Your instructions:
Which lines in the data below contain the word "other"? Return each of them.

Records to process:

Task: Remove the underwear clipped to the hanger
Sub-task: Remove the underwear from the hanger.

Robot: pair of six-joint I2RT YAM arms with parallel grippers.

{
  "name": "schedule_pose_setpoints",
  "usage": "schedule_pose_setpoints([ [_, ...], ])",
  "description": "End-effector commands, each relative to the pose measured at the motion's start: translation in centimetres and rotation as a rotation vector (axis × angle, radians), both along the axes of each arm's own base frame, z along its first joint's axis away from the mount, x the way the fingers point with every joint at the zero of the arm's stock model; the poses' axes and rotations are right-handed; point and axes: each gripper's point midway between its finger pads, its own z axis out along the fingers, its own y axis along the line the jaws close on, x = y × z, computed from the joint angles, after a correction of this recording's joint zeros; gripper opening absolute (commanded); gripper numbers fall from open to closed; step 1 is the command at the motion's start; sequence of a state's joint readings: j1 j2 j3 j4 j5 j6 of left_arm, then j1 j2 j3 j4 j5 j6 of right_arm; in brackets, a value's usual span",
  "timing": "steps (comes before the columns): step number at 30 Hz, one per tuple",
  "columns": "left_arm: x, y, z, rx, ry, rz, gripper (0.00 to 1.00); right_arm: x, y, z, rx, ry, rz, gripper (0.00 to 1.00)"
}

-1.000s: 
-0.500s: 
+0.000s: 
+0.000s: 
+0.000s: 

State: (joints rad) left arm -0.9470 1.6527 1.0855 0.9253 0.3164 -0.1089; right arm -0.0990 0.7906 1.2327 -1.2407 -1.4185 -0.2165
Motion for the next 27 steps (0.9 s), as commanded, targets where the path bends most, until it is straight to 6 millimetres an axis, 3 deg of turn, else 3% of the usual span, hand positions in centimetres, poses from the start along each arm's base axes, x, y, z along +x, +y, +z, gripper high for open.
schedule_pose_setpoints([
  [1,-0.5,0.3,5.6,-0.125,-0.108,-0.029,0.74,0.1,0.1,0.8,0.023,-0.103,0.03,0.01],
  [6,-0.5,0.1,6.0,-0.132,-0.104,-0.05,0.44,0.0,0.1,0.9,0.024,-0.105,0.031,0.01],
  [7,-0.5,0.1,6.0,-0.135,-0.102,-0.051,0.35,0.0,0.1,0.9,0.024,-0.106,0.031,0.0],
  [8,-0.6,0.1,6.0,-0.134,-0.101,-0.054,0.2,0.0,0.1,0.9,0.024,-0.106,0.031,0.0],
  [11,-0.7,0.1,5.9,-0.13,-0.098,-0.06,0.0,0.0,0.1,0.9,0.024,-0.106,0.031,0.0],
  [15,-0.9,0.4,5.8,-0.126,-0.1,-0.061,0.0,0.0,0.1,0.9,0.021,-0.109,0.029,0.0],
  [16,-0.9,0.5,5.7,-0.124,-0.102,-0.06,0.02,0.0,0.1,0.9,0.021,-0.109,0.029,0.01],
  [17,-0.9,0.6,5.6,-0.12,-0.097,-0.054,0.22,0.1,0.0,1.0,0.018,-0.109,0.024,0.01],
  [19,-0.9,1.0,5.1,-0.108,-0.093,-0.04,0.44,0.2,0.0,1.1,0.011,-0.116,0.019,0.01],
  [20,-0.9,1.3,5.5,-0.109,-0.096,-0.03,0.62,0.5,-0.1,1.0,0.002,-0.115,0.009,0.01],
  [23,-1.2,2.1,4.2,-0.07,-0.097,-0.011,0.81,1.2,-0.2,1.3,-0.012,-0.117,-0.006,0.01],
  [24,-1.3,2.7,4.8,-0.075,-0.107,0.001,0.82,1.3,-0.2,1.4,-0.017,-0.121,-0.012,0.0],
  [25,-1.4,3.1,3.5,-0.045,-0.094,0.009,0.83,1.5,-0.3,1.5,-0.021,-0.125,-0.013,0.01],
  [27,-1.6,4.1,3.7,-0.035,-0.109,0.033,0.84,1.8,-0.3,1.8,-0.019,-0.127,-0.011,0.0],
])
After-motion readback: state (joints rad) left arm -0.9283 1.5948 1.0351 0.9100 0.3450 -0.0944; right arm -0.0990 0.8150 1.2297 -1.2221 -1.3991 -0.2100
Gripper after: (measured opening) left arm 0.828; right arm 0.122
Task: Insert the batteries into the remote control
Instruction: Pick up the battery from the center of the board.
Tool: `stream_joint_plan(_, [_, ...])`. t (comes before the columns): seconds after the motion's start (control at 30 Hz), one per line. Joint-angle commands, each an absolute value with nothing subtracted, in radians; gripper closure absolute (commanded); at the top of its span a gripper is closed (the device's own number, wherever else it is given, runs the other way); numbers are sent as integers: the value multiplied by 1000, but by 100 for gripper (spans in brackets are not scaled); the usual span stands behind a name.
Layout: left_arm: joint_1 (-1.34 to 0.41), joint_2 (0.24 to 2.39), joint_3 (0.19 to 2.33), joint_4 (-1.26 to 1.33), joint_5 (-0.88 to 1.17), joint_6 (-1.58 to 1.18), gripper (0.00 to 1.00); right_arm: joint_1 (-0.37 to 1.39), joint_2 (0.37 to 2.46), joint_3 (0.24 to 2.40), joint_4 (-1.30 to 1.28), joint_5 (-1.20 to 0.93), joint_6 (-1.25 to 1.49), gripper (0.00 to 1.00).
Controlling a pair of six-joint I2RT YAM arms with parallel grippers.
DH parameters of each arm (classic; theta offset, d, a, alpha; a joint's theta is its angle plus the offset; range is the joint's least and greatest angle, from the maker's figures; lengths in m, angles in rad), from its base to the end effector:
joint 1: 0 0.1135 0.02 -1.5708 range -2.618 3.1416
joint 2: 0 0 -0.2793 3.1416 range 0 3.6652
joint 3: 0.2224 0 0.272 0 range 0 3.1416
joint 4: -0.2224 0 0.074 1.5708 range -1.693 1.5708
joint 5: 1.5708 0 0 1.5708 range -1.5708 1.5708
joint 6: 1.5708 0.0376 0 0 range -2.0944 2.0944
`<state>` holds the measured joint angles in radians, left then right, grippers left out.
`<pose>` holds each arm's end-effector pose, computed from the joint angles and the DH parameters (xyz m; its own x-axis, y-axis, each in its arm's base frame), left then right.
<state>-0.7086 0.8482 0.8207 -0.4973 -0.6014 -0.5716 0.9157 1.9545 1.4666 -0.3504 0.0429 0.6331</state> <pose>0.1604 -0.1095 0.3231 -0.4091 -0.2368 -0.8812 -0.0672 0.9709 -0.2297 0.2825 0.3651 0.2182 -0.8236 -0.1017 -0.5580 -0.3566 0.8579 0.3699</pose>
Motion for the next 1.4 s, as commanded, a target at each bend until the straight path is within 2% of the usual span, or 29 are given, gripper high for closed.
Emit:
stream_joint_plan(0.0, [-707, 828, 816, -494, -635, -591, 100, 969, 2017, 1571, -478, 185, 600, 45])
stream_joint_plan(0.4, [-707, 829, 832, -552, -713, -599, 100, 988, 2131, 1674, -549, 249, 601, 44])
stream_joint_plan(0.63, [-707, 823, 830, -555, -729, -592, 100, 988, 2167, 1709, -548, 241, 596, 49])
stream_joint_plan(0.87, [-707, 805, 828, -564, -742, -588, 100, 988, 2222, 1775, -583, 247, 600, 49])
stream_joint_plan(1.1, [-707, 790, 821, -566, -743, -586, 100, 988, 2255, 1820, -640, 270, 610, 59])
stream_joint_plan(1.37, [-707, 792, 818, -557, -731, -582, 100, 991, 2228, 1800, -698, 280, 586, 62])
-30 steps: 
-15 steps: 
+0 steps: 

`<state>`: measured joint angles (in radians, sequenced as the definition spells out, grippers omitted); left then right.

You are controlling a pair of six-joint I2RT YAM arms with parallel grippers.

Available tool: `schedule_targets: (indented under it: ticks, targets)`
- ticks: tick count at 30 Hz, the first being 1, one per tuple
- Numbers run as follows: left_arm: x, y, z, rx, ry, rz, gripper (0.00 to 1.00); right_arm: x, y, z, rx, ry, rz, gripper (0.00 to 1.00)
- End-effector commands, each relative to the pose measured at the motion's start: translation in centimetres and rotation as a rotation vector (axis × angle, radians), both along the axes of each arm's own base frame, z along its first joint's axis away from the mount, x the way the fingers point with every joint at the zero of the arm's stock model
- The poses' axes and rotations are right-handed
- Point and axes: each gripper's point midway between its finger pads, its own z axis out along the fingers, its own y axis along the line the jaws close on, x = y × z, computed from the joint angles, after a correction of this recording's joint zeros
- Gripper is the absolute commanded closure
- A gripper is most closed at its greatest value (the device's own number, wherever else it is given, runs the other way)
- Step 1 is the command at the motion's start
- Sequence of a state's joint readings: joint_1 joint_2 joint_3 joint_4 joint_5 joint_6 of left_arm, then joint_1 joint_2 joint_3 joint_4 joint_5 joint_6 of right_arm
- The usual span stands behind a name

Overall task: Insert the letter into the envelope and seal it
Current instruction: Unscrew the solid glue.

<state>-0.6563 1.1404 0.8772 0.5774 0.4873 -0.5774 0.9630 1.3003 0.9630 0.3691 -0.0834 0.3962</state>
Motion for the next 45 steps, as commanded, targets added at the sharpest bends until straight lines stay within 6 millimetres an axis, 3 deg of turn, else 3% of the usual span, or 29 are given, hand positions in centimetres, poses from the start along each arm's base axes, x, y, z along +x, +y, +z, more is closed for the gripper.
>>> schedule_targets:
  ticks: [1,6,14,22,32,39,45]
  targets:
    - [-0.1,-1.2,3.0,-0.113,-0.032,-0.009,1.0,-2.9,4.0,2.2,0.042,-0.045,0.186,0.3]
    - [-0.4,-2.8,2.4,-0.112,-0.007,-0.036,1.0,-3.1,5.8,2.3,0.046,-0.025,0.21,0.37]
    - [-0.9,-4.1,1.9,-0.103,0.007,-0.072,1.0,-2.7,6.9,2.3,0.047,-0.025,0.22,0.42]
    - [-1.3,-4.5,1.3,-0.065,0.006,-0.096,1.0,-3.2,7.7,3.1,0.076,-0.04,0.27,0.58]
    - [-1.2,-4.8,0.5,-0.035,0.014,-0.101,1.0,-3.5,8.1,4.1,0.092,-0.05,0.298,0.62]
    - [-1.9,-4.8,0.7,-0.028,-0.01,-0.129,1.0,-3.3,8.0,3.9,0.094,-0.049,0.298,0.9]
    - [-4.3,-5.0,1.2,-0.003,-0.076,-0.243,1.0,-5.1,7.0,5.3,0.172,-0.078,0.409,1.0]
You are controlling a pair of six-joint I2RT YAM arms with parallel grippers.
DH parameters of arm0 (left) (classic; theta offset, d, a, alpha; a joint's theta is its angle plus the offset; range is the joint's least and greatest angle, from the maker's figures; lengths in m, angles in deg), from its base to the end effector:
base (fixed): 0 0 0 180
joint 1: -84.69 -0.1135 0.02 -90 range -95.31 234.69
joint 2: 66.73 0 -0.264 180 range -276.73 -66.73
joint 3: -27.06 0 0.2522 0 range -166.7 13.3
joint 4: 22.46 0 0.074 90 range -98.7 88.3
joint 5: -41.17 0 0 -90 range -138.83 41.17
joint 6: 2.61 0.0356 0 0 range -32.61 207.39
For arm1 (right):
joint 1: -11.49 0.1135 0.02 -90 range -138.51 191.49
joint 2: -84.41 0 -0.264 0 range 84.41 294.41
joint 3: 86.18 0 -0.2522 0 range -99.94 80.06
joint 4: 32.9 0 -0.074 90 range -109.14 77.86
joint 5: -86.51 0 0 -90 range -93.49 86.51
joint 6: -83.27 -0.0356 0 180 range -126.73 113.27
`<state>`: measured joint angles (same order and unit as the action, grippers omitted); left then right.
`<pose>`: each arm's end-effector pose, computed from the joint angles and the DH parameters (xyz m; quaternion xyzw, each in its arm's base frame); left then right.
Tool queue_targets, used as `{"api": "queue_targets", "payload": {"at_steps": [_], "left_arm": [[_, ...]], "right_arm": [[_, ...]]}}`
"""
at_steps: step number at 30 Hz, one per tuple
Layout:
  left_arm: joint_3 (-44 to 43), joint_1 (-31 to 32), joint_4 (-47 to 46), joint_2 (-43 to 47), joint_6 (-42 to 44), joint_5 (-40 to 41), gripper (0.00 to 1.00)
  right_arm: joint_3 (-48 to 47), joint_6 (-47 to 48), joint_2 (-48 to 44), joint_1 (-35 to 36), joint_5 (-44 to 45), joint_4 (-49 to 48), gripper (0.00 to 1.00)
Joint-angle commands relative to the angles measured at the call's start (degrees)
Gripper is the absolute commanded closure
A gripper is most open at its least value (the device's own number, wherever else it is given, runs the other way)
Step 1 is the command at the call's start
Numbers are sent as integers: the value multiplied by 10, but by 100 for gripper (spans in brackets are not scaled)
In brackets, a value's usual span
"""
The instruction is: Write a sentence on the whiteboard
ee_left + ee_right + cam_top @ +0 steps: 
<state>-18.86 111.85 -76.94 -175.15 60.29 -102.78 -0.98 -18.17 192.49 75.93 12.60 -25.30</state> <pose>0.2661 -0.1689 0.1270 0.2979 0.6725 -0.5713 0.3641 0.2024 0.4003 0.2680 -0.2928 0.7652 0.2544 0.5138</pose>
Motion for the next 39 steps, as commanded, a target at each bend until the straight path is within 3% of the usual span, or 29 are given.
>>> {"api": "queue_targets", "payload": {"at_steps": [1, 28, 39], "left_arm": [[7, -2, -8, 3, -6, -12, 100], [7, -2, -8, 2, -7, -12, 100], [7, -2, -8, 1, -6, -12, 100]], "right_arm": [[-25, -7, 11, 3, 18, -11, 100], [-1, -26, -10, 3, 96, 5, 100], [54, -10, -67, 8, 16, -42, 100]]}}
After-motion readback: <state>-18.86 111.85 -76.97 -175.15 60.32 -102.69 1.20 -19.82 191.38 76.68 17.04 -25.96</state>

Output below:
Tool: `stream_joint_plan(_, [_, ...])`. t (comes before the columns): seconds after the motion's start (control at 30 Hz), one per line. Joint-angle commands, each an absolute value with nothing subtracted, in radians; gripper closure absolute (commanded); at the top of its span a gripper is closed (the device's own number, wherever else it is given, runs the other way); numbers are sent as integers: the value multiplied by 1000, but by 100 for gripper (spans in brackets are not scaled); the usual span stands behind a name.
- A gripper is most closed at its greatest value (the device's own number, wherever else it is given, runs the other way)
A gripper is most open at its least value (the device's own number, wherever else it is given, runs the other way)

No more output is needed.